Data excerpts

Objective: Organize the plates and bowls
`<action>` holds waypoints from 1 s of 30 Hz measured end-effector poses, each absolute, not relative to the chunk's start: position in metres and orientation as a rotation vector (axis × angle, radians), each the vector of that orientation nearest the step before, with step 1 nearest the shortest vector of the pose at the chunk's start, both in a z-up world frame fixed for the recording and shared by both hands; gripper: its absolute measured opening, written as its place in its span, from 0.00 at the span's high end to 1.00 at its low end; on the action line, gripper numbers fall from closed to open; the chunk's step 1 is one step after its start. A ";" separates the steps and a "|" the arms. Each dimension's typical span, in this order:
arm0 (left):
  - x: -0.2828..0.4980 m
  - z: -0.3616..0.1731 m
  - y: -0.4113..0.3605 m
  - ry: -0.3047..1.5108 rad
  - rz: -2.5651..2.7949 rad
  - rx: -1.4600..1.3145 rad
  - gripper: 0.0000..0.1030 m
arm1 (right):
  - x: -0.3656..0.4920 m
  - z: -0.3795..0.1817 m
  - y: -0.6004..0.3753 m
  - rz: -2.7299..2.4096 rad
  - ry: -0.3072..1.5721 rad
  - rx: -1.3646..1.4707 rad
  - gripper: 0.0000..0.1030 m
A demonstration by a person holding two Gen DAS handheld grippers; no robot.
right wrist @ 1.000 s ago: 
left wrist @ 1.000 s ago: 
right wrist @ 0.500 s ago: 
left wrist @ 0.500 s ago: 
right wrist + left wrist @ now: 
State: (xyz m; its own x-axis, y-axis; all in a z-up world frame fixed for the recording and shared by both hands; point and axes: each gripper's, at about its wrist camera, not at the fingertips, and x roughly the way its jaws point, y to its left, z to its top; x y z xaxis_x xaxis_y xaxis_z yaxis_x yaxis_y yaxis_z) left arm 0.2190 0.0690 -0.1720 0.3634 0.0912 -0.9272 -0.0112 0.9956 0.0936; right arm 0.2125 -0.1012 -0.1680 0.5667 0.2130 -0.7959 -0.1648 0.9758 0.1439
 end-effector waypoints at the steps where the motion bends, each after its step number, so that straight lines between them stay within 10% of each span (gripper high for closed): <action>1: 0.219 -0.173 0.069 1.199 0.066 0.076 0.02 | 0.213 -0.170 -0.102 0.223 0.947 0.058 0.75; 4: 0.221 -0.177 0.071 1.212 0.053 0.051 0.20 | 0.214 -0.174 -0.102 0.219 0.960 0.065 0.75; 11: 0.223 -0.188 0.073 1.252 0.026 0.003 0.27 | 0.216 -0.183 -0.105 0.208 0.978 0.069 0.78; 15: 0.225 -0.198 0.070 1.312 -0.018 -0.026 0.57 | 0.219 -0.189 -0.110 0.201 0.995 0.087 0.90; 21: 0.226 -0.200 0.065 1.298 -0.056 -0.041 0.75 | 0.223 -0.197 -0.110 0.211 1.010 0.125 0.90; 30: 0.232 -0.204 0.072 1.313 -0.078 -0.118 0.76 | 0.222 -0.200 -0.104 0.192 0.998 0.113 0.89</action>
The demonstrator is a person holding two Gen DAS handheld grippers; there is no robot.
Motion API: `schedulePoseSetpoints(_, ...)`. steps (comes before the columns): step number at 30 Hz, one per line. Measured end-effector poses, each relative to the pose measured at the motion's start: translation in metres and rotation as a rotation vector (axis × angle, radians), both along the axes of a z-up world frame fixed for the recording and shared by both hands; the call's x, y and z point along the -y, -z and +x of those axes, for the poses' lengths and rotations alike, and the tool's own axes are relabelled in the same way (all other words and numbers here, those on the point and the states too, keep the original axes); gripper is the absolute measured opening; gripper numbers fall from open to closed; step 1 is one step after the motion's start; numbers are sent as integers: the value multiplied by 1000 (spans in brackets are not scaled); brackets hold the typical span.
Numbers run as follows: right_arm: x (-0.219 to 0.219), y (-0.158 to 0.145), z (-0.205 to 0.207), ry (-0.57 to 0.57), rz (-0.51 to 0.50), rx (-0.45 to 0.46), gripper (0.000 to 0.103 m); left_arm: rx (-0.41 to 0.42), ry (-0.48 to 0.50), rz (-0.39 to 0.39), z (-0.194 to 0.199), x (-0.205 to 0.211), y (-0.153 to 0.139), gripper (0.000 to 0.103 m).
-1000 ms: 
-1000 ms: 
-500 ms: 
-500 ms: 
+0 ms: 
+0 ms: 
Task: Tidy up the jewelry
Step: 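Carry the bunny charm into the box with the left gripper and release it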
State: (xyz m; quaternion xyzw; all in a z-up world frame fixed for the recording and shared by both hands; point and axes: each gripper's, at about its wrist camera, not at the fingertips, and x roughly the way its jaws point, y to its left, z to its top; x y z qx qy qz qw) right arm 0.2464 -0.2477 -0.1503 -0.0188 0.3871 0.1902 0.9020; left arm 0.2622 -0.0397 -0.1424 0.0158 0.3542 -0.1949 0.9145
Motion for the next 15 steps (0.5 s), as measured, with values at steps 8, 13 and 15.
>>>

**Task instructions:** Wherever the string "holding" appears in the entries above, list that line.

**Worked solution:**
A demonstration by a person holding two Gen DAS handheld grippers; no robot.
The demonstrator is a person holding two Gen DAS handheld grippers; there is no robot.

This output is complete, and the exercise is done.